Porsche Engineering is actively working on securing functions for highly automated driving through simulations. Within the AVEAS research project, critical traffic situations are automatically detected and stored in a database using AI from sensor data. The variation of road models and traffic situations aims to generate a larger number of test cases for virtual validation. The ultimate goal is to develop a comprehensive procedure for securing driver assistance systems and functions for highly automated driving.
Enhancing Safety and Efficiency through Virtual Testing of Critical Traffic Situations
Virtual tests provide a means to systematically modify realistic critical traffic situations and artificially expand the scope of virtual safety tests. By deliberately varying parameters, test scenarios can be created that would be unsafe or impractical to conduct in the real world. For instance, different parameter settings can be applied to repeated swerving maneuvers to assess the vehicle’s behavior in various situations.

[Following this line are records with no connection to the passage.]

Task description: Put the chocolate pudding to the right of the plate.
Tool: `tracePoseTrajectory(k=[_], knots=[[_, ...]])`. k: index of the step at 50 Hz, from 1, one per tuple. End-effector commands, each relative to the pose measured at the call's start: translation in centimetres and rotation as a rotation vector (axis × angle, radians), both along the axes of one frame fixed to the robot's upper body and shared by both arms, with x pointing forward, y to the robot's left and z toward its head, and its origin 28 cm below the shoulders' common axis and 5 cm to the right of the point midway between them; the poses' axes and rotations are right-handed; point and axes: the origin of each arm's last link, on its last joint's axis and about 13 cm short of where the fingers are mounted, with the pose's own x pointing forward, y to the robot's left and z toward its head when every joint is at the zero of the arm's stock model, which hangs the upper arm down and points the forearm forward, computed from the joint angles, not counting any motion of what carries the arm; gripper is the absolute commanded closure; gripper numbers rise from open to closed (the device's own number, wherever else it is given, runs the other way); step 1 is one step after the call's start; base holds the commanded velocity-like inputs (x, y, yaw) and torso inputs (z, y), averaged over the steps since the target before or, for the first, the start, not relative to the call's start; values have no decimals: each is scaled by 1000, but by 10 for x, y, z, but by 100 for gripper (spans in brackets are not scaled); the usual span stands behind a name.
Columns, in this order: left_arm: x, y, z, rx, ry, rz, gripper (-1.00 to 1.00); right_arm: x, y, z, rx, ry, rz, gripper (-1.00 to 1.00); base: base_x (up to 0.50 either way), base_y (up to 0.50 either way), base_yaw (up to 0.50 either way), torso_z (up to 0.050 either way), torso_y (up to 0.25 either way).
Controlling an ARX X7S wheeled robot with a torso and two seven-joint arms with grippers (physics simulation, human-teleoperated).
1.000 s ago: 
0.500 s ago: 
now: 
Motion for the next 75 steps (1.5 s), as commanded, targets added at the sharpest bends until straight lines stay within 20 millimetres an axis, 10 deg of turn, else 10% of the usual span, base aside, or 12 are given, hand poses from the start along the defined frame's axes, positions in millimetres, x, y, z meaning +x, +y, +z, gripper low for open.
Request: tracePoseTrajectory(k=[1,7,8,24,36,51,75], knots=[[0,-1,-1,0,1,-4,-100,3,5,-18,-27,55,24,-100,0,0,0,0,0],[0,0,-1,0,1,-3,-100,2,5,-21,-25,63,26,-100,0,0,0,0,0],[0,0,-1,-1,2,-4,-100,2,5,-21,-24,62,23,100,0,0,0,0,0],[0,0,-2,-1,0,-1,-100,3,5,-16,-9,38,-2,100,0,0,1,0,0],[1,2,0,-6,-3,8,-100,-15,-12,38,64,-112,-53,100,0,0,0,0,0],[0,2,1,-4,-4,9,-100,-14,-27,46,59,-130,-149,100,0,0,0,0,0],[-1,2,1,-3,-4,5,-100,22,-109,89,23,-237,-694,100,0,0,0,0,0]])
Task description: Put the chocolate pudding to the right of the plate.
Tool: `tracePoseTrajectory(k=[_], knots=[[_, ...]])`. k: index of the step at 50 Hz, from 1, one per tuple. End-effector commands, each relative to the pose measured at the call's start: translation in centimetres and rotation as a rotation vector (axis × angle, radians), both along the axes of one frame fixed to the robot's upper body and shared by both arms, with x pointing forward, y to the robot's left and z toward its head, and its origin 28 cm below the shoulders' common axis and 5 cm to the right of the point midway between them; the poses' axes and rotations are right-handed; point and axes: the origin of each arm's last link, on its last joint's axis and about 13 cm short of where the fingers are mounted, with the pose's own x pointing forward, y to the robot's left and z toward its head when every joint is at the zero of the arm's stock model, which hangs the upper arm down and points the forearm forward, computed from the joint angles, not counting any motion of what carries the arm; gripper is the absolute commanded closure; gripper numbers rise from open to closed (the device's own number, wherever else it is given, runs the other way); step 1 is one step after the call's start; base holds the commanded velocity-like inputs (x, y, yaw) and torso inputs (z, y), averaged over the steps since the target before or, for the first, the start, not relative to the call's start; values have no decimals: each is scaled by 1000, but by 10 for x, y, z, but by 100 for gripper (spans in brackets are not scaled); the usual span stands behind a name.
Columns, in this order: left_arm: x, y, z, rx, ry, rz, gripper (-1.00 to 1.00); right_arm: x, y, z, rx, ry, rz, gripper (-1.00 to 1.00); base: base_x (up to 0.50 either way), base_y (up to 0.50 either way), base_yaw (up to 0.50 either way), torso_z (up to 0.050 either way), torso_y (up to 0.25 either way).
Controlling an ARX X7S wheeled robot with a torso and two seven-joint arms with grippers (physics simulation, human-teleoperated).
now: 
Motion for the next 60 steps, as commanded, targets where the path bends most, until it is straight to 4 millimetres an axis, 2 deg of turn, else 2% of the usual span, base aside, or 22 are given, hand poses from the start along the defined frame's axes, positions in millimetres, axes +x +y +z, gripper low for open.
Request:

The captured traffic situations are stored in standardized file formats and serve as input for other projects such as road modeling. Through a highly automated road modeling process, Porsche Engineering integrates measurement data from the JUPITER test vehicles. Using Lidar sensors, the vehicles scan the surroundings and transmit the data to the cloud. Special algorithms are employed to generate precise road models from the data, which include all relevant information about the road and objects.
The virtual test drives take place in the PEVATeC simulation environment, where the real drive can be replicated and modified as needed. Porsche Engineering is developing a digital twin of the JUPITER test vehicle, allowing for one-to-one testing of all functions. Through simulation and optimization of boundary scenarios, the desired driving functions can be secured and optimized.
The AVEAS project, running until the end of 2024, aims to create a scalable pipeline for evaluating driving scenarios. Through virtual validation and the generation of numerous critical scenarios, future development work can be significantly accelerated. The long-term vision is to generate scenarios during test drives and immediately utilize them in simulations to optimize driving functions. Once validated, corresponding updates can be transmitted over-the-air to the vehicles.
The modeling of routes is a crucial component in any ADAS/AD simulation. Porsche Engineering is developing a highly automated process for modeling routes, using data collected from the JUPITER test vehicles. This data is utilized to generate precise route models that encompass all relevant information about the road and objects. Due to the necessity for accuracy, the modeling of routes requires meticulous attention, as even minor deviations can result in errors during the simulation.
The AVEAS project offers numerous benefits for the development of functions for highly automated driving. By simulating and optimizing critical traffic situations, driver assistance systems and autonomous driving functions can be made safer and more effective. Virtual tests allow for the generation of a large number of test cases that cannot be driven in reality. Through close collaboration with other partners and the use of data from various sources, a comprehensive and precise validation of driving functions is made possible.